• [WHAT THE EXERCISE ASKS]: On every line of the listing, check for "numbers"; copy the lines that have it.

• [THE DATA]:
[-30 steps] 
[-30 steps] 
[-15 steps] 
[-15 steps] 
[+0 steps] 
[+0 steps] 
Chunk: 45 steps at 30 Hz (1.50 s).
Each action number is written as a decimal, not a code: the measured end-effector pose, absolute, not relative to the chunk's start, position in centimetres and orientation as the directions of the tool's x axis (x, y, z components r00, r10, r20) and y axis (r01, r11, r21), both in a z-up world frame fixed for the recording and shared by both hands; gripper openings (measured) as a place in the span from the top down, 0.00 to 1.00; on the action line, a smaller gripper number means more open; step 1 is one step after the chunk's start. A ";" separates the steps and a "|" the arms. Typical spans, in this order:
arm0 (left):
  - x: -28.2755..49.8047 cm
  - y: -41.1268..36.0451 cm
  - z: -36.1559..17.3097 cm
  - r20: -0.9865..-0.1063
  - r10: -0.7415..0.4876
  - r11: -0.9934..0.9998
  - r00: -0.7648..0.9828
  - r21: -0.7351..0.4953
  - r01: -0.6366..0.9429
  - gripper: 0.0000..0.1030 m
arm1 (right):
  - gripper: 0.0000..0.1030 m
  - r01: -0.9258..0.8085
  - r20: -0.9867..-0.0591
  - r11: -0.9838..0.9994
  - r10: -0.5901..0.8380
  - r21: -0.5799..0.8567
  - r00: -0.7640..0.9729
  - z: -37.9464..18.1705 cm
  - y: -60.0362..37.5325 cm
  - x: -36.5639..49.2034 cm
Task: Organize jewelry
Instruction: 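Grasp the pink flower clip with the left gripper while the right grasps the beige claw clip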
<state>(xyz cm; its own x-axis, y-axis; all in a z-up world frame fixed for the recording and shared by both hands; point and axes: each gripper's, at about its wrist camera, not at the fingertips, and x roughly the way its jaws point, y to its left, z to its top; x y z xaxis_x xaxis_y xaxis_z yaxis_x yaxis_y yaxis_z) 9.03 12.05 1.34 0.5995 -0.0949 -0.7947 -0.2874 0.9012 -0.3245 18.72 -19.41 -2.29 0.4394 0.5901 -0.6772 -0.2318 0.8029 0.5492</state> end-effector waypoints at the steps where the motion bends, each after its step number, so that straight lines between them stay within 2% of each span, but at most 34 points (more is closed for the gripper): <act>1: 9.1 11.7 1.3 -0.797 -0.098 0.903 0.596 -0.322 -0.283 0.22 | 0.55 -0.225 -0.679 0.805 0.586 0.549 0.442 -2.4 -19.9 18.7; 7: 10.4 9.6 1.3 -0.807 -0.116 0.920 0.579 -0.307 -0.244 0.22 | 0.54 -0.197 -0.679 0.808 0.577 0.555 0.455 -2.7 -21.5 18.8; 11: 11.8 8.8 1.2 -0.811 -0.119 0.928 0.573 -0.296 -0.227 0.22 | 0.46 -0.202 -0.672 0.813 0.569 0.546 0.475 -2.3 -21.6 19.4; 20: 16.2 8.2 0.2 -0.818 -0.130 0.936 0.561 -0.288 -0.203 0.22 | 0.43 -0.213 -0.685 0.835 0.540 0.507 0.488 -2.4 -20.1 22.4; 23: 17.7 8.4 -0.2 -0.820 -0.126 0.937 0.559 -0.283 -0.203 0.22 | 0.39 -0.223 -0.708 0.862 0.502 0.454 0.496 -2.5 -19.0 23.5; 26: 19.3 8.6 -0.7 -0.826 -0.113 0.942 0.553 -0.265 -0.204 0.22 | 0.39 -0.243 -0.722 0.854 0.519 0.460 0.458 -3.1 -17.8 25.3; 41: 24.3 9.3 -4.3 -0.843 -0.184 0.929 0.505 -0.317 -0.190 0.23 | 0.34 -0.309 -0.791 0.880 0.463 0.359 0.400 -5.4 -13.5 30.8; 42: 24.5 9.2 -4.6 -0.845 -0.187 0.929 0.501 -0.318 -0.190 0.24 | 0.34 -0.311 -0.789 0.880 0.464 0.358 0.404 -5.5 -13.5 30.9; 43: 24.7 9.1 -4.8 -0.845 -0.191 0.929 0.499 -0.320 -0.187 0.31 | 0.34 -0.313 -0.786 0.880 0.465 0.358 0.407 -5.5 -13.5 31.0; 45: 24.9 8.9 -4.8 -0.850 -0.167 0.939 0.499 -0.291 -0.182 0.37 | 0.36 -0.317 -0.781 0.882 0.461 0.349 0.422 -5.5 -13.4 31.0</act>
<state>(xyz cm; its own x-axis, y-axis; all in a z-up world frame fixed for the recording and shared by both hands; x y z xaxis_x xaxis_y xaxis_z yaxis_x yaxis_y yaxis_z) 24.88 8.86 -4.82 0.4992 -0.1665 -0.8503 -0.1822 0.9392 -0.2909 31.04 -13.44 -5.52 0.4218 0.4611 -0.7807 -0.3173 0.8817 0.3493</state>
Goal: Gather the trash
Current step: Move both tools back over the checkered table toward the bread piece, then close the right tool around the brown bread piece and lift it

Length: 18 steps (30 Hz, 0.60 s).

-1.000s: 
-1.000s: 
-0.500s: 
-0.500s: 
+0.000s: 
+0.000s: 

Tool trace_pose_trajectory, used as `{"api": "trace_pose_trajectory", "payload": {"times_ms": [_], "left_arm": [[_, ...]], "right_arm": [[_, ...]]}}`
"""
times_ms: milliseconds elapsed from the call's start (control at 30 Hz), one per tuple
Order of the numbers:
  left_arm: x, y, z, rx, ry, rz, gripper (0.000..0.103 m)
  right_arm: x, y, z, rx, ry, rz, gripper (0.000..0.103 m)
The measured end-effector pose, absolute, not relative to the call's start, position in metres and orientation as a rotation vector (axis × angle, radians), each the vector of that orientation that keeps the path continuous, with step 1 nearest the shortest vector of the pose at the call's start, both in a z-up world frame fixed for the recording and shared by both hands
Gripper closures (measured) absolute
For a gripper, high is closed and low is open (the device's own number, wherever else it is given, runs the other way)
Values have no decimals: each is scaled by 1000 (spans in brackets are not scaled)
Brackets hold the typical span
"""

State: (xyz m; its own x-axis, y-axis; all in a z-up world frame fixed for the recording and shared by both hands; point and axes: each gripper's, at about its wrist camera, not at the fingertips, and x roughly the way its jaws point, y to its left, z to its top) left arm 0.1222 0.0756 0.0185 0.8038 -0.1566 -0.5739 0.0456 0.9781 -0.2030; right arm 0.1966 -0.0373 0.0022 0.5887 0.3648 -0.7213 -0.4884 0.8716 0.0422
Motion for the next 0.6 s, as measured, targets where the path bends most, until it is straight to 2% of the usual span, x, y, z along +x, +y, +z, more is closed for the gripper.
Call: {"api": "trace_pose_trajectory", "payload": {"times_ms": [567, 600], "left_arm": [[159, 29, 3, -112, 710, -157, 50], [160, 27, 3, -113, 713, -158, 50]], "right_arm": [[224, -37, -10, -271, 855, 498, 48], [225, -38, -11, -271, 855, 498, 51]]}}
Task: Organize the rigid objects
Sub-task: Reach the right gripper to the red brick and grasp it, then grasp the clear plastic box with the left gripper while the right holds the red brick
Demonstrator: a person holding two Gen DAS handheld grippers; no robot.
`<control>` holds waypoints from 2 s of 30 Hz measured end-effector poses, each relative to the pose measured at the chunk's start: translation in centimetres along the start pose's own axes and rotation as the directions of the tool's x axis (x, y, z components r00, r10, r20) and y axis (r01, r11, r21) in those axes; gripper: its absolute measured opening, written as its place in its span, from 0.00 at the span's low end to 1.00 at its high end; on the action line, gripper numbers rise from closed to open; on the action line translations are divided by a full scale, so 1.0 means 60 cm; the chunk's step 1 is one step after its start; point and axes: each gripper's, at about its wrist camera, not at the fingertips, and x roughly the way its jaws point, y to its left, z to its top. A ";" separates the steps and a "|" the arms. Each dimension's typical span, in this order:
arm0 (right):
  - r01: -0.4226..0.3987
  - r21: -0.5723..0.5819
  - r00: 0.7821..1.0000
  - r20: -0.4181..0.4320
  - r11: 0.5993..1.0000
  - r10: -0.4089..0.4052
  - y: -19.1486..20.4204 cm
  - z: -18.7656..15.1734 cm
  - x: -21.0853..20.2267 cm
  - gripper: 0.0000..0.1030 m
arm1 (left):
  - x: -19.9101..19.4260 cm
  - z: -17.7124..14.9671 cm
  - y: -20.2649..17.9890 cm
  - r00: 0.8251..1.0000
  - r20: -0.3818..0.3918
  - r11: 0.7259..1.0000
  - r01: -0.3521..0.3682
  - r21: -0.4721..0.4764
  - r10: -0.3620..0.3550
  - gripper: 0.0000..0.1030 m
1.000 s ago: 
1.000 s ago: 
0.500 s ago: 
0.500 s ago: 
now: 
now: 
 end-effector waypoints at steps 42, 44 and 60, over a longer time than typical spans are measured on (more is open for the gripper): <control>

• [WORKED SOLUTION]:
Order of the numbers:
`<control>` holds waypoints from 2 s of 30 Hz measured end-effector poses, each relative to the pose measured at the chunk's start: translation in centimetres along the start pose's own axes and rotation as the directions of the tool's x axis (x, y, z components r00, r10, r20) and y axis (r01, r11, r21) in those axes; gripper: its absolute measured opening, written as its place in its span, from 0.00 at the span's low end to 1.00 at its high end; on the action line, gripper numbers rise from closed to open; on the action line translations are divided by a full scale, so 1.0 means 60 cm; the chunk's step 1 is one step after its start; point and axes: each gripper's, at about its wrist camera, not at the fingertips, and x roughly the way its jaws point, y to its left, z to its top. A ";" separates the steps and a "|" the arms. Each dimension's typical span, in this order:

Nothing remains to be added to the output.